Gideon’s icon blinked rapidly, then vanished from Roland’s HUD.
“Anyone else wish we were back on that rock?” Aignar asked. “Just orbiting Ceres…no big deal.”
“I find your lack of focus worrisome,” Cha’ril said.
“I’m just a leaf on the wind right now,” Aignar said. “A big metal leaf. With guns.”
“If you’re trying to upset me again, it’s working,” she said.
“Clouds. See you kids on the ground.” Aignar’s icon blinked out.
“Is this how humans always approach combat? With…levity?”
“I wouldn’t know. I don’t find anything funny about this. At all.”
“Curious.”
Roland watched as the hurricane swallowed her.
As the gray pulled closer, he took one last glance at the sky above and a slap of wind sent him rolling over and toward the opposite side of the course. Rain lashed across his optics as the clouds darkened further. He tapped his thrusters, leveling out.
“OK…I’ve got this.”
A fork of lightning slashed through the sky just in front of him, his optics going dull as they compensated for the deluge of light. A clap of thunder slapped him aside with enough force to shake him inside his womb.
He steered back into the center of his flight path, then the whole thing angled sharply to the right. Roland swung toward the ever more distant rings and activated the thrusters in the flat of his sabatons and up and down his legs. His HUD pulsed red, urging him back on course. He’d almost reached the outer edge of the ring when his thrusters cut out.
Tiny strands of electricity slithered up his legs.
His armor was rated against lightning strikes, but Roland did not want to test the engineer’s promises in the middle of a combat drop.
ALTITUDE. ALTITUDE flashed on his HUD and rang in his ears. He fired his jet pack as he descended through the gray void. Columns of flame ripped from the pack, the heat strong enough that he felt the effects through the womb and damage icons flashed on his ankles.
The clouds parted, and Roland found himself falling straight toward a cliff face. He angled away and managed to soften the collision against the rock wall. His feet and hands ripped furrows down the rain-swept rocks, sending a cascade of shards and pebbles down the mountain.
The jet pack snapped off and he came to a halt, gripping the side of the mountain for dear life. His jet pack pinged—overheated and nearly out of fuel. Sheets of rain fell from the sky. Deep-gray columns dotted the horizon, torrential downpours from the roiling storms all around him.

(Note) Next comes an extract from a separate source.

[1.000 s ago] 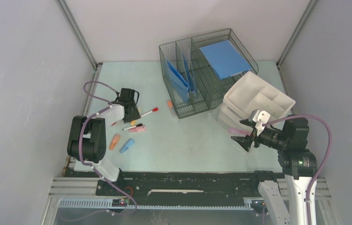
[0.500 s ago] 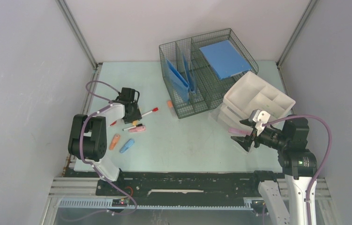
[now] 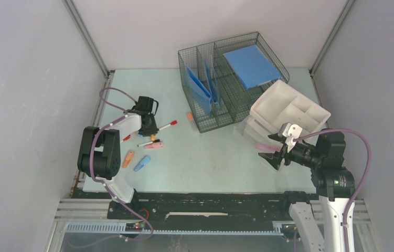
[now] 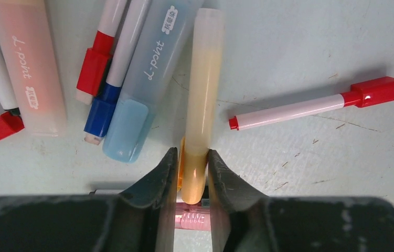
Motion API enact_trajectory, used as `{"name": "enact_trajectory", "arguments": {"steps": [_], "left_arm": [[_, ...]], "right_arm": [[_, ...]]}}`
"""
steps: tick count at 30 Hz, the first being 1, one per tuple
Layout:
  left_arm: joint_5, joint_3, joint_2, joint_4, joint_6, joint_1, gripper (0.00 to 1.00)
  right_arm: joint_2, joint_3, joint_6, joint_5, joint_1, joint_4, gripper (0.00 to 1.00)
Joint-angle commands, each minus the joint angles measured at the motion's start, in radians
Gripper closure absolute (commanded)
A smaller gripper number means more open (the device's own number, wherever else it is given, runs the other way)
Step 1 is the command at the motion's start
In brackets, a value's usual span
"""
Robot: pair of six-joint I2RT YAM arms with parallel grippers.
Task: Organize the desk
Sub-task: Pick up the stationery from the center of the board.
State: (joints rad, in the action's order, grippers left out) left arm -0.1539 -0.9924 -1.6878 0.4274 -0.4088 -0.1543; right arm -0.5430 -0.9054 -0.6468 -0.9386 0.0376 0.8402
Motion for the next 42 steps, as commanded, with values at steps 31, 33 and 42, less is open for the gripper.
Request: {"name": "enact_trajectory", "arguments": {"steps": [31,33,42], "left_arm": [[0.009,0.168,0.322,-0.154,-0.004,-0.086,1.00],[0.056,0.234,0.395,-0.219,-0.015,-0.100,1.00],[0.317,0.533,0.756,-0.545,-0.114,-0.197,1.00]], "right_arm": [[0.002,0.000,-0.005,0.008,-0.008,-0.017,0.24],[0.002,0.000,-0.005,0.006,-0.008,-0.017,0.23],[-0.002,0.000,-0.005,-0.027,-0.010,-0.011,0.23]]}}
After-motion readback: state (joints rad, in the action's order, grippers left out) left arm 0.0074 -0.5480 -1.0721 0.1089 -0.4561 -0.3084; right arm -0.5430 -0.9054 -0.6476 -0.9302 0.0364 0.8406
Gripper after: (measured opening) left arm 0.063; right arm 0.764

“Not great.” Roland looked down and into a chasm that ended in darkness. A cracked slope ran from the opposite side of the chasm to the edge of a jungle. His jet pack came back online.
“Stay up here, exposed and asking to be shot,” he said, “or…” He pushed off the cliff face with a burst of force from his legs and arms, sailed backwards and kicked his feet out toward the slope. He fired his jet pack and shot forward. Everything but his knees cleared the edge of the cliff. The impact knocked a boulder loose and sent it crashing down the chasm, the impacts matching the sound of thunder overhead.
Roland got up, his lower legs stiff as the armor retuned the actuators to compensate for the landing. He felt an ache in his own calves and ankles as his nervous system sent commands to the armor that the armor couldn’t carry out perfectly.
He lifted a sabaton off the ground and the ankle snapped into place with a jolt of pain, but the ache subsided.
Roland dropped the spent jet pack to the ground and kicked it into the chasm. He wouldn’t leave anything behind for the Vishrakath to find. His weapon systems came online and Roland looked around.
The storm filled the air with the impact of rain on stone, with rolling thunder and the rustle of trees against each other in the driving wind. His first alien world, and it was miserable.
“Roland, over here,” Cha’ril’s voice came over the IR, tinny and distorted. A marker pinged at the edge of the jungle and he ran toward it, taking great loping strides down the slope.
He found the rest of his lance just inside the tree line, none looking worse for wear.
“Well, you managed to walk away from that landing,” Aignar said as rainwater poured down a tree and onto his shoulder. He angled his forearm cannon away from the deluge.
“It was either incredibly skillful or lucky,” Cha’ril said. “Given your experience level, I will assign it to the latter.”
“I have the pathfinder team,” Gideon said. “Three kilometers to the south. Wedge formation. Follow me.” The lance leader started moving, his feet splashing in the inches-deep runoff from the slope.
“Did you use a radar ping to triangulate our location?” Roland asked as he took his spot to Gideon’s right.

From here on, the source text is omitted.